Book

If your family member has been admitted to an ICU, you have suddenly been plunged into an alien and intimidating world. Busy ICU doctors and nurses, despite their best intentions, may not have the time to give you the explanations you badly need.

The ICU Guide For Families walks family members through the ICU stay from admission to discharge, providing clear explanations including:

  • who are all these people, and how should you communicate with the ICU team?
  • what are all these lines, tubes, and machines?
  • what are common medical conditions in the ICU?
  • how can you help to prevent common complications?
  • how does Covid-19 make things different?
  • what are the risks and benefits of common procedures, and how should you approach giving consent?
  • how do you make decisions about aggressiveness of care, and when enough is enough?

Family members often feel powerless and pushed to the side. They don’t know what to do, or what to look out for. But you have a central role to play. Most sections of the book are followed by a section “What Can You Do?” with specific, practical recommendations for how you can support your loved one’s care and be an active partner to the ICU team.

Endorsements

“From COVID to catheters, the business of saving imperiled lives is rendered here in straightforward (and often, poetic) terms, which reminds us that all those drawing breath should be familiar with what occurs in an ICU. This is the book that makes that possible.”

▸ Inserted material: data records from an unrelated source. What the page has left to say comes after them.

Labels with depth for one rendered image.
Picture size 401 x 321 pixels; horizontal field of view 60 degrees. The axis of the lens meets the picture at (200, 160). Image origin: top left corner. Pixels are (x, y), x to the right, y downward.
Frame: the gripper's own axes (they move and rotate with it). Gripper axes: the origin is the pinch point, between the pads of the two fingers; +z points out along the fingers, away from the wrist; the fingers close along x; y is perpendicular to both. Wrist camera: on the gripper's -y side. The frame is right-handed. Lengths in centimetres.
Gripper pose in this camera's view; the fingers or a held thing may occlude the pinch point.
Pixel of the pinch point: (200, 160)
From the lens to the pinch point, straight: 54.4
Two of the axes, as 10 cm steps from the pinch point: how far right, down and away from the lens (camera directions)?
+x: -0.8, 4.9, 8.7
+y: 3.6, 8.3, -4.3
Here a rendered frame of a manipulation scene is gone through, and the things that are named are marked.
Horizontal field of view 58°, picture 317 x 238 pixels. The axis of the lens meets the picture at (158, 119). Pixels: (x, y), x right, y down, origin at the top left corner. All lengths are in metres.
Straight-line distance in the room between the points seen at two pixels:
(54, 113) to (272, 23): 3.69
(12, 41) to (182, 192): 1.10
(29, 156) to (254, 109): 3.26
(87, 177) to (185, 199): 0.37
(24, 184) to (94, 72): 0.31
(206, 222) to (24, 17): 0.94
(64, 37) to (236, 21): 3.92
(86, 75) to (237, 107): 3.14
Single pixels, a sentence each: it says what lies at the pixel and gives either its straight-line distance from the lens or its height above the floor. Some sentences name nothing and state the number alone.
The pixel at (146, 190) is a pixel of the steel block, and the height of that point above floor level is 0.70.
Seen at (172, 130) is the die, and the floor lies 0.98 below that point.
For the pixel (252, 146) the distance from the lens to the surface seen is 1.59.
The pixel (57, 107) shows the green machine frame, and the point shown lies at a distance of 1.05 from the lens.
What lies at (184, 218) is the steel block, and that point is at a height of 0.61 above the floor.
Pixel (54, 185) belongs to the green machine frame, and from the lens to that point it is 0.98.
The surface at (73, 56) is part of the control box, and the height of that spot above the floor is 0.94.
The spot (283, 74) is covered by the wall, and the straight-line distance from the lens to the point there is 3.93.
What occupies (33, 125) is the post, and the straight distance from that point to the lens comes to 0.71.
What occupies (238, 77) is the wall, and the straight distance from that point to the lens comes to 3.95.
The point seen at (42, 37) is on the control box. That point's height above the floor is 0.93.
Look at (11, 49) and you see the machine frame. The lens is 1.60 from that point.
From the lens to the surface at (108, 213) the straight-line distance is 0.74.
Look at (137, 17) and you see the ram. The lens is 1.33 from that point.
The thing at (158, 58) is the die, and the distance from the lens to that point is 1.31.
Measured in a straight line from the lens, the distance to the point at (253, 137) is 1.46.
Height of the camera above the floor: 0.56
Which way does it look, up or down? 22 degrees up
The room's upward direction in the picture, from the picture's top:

Paul Farmer, MD, PhD, Kolokotrones University Professor at Harvard and Co-Founder of Partners in Health

“Lara Goitein has produced an essential guide to one of the most difficult journeys through the one of most difficult wards in any hospital—the Intensive Care Unit. As an intensive care doctor herself, she is the perfect guide to provide the perspective, compassion, and acceptance that families and patients need as they navigate this intense journey.”

— Siddhartha Mukherjee, MD, Author of the Pulitzer Prize winning The Emperor of All Maladies: A Biography of Cancer

“. . . You need to read this book before you need to read this book. Read it if you are having a serious operation. Read it if you are talking to a parent about their wishes for intensive care. Read it if someone you love has someone they love who is sick in an ICU.”